Yesterday I was feeling just about as low as a gal can go. A being like me with a mind that thinks deep and feels even deeper has a challenge when it comes to dealing with grief. No one can really stop from grieving, and when you lose an earthly connection (no matter how transformed and spiritually satisfied you are) as close as the one I am grieving ... the feelings are acute. I've been crying for days, and don't see the end of it at least for a while yet. So, for a bit of a break I jumped in my trusted Scout the Subaru, and drove into town where I could make a cellphone call to my therapist. Yup, this old dear has a therapist and an astrologer! I've had 'graduation ceremonies' from therapy and when the ride gets too much for me, I check in and spill my guts and let this trusted guide read the oracles in my intestines. Sounds funny to describe it this way, but it was precisely the way it was for me. It was a gut-wrenching Saturday. I had to leave a message on K's phone, she was out ... we didn't have a scheduled appointment, I was just shooting from the hip with this call. "I'll be in the park for about a half hour before heading back to the woods. If you get this call give me a call back." With the message left, I bundled up (it's back to cool and windy in the Northwest) and had just locked the car. Looking up I caught the eye of an 'old-timer' on a hog ... a nice bike. He had long-ish hair and a good size belly. "Nice place to make cellphone calls," I said. I had seen him on his phone earlier as I was inside the car crying my eyes shut. We both live up the hill from this park and near the higher pass lakes. Neither of us can make cellphone calls from where we live. Anyway, the 'old-timer' is of course, my age, a long-time sailor who worked most his life in the Alaska frontier, "made my money on the pipeline (Alaska oil pipeline) in the sixties and brought it back." We chitchatted back and forth for a good piece of the while and ended up talking about global warming, four feet of snow where there was no more than a foot in 'normal times of the past 30 years.' Yak, yak, yak, blah, blah.

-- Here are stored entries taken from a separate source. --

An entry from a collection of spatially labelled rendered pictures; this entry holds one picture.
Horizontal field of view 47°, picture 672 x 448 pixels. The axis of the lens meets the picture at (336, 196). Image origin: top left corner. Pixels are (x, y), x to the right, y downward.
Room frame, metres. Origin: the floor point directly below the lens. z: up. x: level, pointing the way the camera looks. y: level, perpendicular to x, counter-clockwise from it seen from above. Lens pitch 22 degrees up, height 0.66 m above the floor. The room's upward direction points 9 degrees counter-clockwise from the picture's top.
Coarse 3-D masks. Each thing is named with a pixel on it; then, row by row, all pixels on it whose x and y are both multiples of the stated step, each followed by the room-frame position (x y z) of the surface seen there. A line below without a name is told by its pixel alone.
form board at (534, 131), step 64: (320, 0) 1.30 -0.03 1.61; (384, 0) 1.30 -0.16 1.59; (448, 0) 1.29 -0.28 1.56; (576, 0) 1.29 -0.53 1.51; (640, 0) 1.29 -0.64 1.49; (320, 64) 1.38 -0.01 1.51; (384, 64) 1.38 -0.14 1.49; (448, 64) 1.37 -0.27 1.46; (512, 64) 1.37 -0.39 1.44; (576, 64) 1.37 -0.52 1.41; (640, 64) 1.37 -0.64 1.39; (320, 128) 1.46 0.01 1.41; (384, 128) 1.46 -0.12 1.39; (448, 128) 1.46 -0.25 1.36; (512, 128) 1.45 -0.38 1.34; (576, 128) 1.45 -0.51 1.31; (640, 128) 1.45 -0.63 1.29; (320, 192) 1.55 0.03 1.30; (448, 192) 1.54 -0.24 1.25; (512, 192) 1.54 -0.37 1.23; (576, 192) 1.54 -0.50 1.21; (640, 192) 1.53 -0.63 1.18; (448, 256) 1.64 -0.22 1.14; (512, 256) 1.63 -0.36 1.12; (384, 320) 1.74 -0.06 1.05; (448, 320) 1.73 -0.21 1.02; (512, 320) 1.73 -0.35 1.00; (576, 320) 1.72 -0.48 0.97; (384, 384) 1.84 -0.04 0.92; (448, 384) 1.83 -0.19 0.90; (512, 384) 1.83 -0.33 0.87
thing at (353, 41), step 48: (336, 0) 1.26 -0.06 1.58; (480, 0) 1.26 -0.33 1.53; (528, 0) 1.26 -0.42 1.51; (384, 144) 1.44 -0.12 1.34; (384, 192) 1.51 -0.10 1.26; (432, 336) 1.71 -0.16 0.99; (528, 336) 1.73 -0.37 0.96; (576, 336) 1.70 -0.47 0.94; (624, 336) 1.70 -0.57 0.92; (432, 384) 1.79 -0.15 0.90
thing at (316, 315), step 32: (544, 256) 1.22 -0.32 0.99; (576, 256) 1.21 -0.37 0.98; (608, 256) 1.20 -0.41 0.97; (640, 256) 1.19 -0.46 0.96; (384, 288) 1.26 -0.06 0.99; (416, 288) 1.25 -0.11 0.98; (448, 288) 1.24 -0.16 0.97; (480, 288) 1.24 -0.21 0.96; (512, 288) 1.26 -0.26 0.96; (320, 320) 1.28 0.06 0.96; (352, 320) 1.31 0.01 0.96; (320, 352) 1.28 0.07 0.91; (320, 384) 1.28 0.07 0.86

My cellphone rang and I had to excuse myself, "Sorry, this is the call I was waiting for." The old-timer tipped his head, pulled on his super duper helmet and I answered the call it was K. The point of this rambling tale has to do with the frontier that I find myself exploring 24/7. This life from VardoForTwo is as unpredictable as any frontierswoman has ever experienced. The reality of life as two 60-somethings during a time of Earthly shifts that will go down in record as 'something big' makes me think of characters from another era. I don't know that the role model pictured with this article is what I had in mind ... it was her nickname that just popped into my imagination as I began to think, "Post time." In many ways Pete and I blaze new trails and hope to just keep our tails covered when a decision we made under duress needs to be re-done after the fog cleared. We're spending our last shackles and dollars on rehabing the old `66 Dodge truck, riding out the predicable and unpredictable triggers of toxins and toxic offense, and trying to make choices that will align with the universe. We take our best shots so to speak. Some where along the trail our tokens of trust must be exchanged for the unpredictable nature of the wild, wild whirl. That's what we do. I take my dose of therapy, accept the objectivity of those who I believe I can trust, and keep riding.
That gal pictured in this article was born with this name: Martha Jane Cannary-Burke. She too was a frontierswoman who cooked, smoked cigars and welded a shot gun better than most men in her surrounding. A heroine to me? I don't know ... one thing for sure I can sure relate to her other name ... Calamity Jane. Now there's a good name for a "Can(n)ary!!"